→ **Instructions to follow**: For this exercise, return all the data word for word, with images left out.
------------------------------------------------
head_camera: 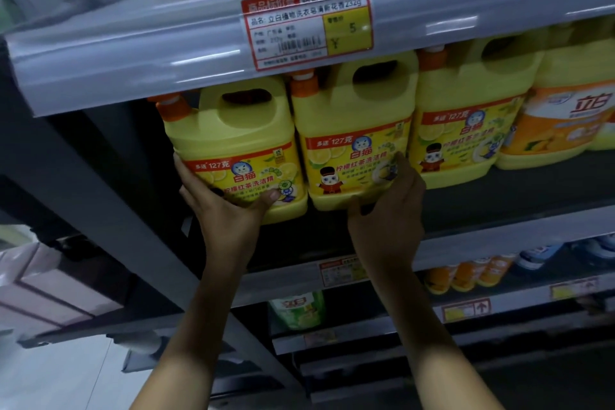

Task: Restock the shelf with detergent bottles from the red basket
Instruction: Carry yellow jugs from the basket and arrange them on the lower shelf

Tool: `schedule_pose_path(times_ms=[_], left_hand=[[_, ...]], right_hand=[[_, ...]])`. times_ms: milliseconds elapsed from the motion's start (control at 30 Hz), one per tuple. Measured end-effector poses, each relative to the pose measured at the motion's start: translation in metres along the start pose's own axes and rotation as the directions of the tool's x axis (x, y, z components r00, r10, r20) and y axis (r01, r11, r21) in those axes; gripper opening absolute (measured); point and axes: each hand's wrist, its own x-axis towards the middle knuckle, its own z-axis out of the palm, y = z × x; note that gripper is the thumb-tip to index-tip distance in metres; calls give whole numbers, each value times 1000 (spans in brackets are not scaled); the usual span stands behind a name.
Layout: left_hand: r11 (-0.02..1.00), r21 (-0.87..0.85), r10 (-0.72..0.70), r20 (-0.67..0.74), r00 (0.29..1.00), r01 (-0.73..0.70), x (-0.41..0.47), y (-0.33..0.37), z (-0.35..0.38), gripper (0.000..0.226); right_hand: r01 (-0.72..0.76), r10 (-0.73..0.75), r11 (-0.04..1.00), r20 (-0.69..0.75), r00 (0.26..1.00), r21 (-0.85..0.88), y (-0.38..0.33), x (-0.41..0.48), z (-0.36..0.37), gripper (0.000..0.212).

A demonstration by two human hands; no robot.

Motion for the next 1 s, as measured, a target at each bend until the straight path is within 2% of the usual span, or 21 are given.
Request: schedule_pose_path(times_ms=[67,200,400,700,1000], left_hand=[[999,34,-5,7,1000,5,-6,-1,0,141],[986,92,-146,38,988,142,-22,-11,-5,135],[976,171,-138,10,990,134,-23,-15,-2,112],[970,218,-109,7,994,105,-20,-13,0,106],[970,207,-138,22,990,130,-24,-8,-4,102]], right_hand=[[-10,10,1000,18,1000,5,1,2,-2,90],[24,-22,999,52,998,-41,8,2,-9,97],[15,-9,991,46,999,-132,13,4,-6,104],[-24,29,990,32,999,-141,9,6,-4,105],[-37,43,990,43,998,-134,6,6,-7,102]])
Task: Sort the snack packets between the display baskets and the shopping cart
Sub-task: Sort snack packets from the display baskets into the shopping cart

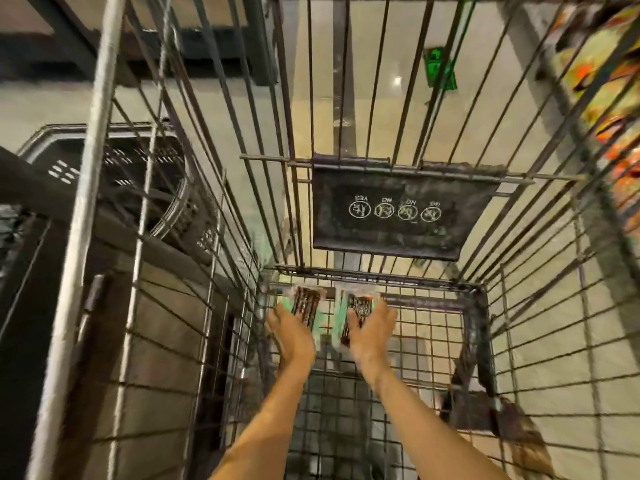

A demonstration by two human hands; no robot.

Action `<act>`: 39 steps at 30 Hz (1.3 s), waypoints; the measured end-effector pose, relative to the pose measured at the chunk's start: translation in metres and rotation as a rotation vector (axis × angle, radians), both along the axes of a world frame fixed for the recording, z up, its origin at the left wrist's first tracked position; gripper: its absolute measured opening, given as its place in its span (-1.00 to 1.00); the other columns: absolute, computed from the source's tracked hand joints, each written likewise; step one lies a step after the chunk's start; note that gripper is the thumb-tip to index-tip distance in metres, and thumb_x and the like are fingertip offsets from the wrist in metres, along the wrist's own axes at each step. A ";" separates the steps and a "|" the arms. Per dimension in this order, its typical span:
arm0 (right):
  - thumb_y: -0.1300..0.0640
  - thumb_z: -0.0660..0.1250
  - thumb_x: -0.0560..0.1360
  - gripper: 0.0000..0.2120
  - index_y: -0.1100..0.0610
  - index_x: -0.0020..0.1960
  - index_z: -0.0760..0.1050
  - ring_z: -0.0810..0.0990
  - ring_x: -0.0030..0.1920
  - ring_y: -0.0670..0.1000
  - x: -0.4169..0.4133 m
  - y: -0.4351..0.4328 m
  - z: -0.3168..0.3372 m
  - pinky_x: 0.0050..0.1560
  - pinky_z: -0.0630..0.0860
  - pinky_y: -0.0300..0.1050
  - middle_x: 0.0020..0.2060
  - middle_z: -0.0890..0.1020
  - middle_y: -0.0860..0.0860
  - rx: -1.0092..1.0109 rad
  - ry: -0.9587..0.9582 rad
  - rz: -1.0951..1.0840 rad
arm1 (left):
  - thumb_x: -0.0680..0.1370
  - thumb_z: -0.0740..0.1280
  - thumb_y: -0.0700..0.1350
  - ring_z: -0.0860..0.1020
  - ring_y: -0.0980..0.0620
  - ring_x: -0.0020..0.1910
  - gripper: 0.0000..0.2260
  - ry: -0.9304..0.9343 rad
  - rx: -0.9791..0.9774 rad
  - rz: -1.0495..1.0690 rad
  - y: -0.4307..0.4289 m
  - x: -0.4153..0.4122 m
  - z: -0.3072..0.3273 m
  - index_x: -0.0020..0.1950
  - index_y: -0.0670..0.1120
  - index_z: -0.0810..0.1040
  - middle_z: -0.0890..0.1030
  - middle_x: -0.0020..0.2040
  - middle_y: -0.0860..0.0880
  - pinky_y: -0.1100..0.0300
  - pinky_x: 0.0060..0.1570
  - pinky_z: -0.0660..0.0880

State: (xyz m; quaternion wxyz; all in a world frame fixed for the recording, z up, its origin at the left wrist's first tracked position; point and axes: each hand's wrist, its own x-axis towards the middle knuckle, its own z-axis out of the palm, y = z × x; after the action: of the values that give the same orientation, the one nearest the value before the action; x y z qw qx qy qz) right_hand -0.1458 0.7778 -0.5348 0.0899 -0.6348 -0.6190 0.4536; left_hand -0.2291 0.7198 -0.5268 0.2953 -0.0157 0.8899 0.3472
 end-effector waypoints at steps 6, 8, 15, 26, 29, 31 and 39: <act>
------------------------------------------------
→ **Your solution**:
head_camera: 

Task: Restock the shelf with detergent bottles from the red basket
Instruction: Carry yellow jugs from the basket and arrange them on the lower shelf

Tool: `schedule_pose_path(times_ms=[_], left_hand=[[_, ...]], right_hand=[[_, ...]])`. times_ms: milliseconds elapsed from the motion's start (control at 30 Hz), one per tuple. Measured end-effector poses, each relative to the pose measured at the motion's start: translation in metres along the start pose's own axes and rotation as the directions of the tool's x axis (x, y, z components r00, r10, r20) and y axis (r01, r11, r21) in those axes; gripper opening absolute (measured); point and axes: each hand's wrist, its own x-axis towards the middle knuckle, its own z-axis out of the palm, y = z × x; note that gripper is the thumb-tip to index-tip distance in metres; calls give whole numbers, each value times 1000 (spans in brackets are not scaled); the usual span stands behind a name.
Layout: left_hand: r11 (-0.02..1.00), r21 (-0.87..0.85), r10 (-0.72..0.70), r20 (-0.67..0.74), r00 (0.29..1.00), r01 (-0.73..0.70), x (-0.41..0.47), y (-0.33..0.37), z (-0.35..0.38), gripper (0.000..0.226); right_hand: r01 (-0.72..0.76), r10 (-0.73..0.75), r11 (-0.04..1.00), r20 (-0.69..0.75), r00 (0.26..1.00), r21 (-0.85..0.88), y (-0.38..0.33), x (-0.41..0.48), z (-0.36..0.37), gripper (0.000..0.212).

A demonstration by two human hands; no robot.

Motion for the next 1 s, as measured, a target at each bend until the straight path is within 2% of the usual span, or 21 are given.
Request: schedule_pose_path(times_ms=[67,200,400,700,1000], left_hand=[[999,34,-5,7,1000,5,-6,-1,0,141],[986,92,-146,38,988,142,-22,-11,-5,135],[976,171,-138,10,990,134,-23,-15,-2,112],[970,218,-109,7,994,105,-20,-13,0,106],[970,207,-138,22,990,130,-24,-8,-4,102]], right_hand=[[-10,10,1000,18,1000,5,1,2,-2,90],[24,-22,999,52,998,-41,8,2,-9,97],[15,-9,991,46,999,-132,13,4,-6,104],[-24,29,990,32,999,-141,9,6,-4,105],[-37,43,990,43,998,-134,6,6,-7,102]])
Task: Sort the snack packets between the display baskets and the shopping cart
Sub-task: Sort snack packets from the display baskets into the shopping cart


A demonstration by two human hands; no robot.

Action `<act>`: 39 steps at 30 Hz (1.3 s), waypoints; the measured end-effector pose, relative to the pose measured at the chunk's start: translation in metres and rotation as a rotation vector (axis × angle, radians), both along the axes of a world frame fixed for the recording, z up, its origin at the left wrist's first tracked position; gripper: its absolute measured opening, given as its place in its span (-1.00 to 1.00); the other columns: absolute, computed from the source's tracked hand joints, each written likewise; step one lies a step after the chunk's start; note that gripper is the thumb-tip to index-tip distance in metres, and thumb_x and the like are fingertip offsets from the wrist in metres, along the wrist's own axes at each step. A ";" separates the steps and a "|" the arms. Per dimension in this order, its typical span:
arm0 (right):
  - thumb_y: -0.1300..0.0640
  - thumb_z: -0.0660..0.1250
  - thumb_x: -0.0560..0.1360
  - gripper: 0.0000..0.2120
  - index_y: -0.1100..0.0610
  - index_x: -0.0020..0.1960
  - index_z: -0.0760..0.1050
  - ring_z: -0.0810..0.0990
  - ring_x: -0.0030..0.1920
  - ring_y: -0.0670..0.1000
  - x: -0.4169..0.4133 m
  - y: -0.4351..0.4328 m
  - z: -0.3168..0.3372 m
  - pinky_x: 0.0050..0.1560
  - pinky_z: -0.0630..0.0860
  - pinky_y: -0.0300..0.1050
  - middle_x: 0.0020..0.2060
  - middle_z: -0.0890..0.1020
  - middle_y: -0.0860..0.0860
  - rx: -1.0092..1.0109 rad
  - ry: -0.9587..0.9582 rad
  - rz: -1.0951..1.0840 rad
arm1 (left):
  - thumb_x: -0.0680..0.1370
  - thumb_z: -0.0740..0.1280
  - thumb_y: -0.0700..0.1350
  - ring_z: -0.0860..0.1020
  - ring_y: -0.0980..0.0620
  - ring_x: -0.0020..0.1910
  - gripper: 0.0000..0.2260
  - ry: -0.9304..0.9343 rad
  - rx: -0.9791..0.9774 rad
  - rz: -1.0495..1.0690 rad
  - y: -0.4307..0.4289 m
  - x: -0.4153..0.4122 m
  - z: -0.3072..0.3273 m
  - index_x: -0.0020..0.1950
  - index_y: -0.0670..0.1120
  - index_z: -0.0810..0.1040
  - middle_z: -0.0890..0.1030
  - middle_x: -0.0020..0.2040
  - middle_y: -0.0860..0.0880
  - pinky_y: -0.1100..0.0300
  - pinky_x: 0.0060..0.1570
  - pinky_z: -0.0660..0.0880

State: (xyz m; quaternion wxyz; all in a world frame fixed for the recording, z up, its origin at the left wrist's first tracked position; point and axes: each hand's wrist, its own x-axis towards the middle knuckle, its own z-axis out of the palm, y = z × x; after the action: of the values that give the same orientation, the one nearest the value before the action; x y z qw qx qy qz) right_hand -0.1458 0.7778 -0.5348 0.0899 -0.6348 -0.6190 0.4536; left_hand -0.2291 0.7198 -0.5268 0.2953 -0.0157 0.8899 0.3472
 end-effector waypoints at steps 6, 8, 15, 26, 29, 31 and 39: <act>

That finishes the answer to the exercise.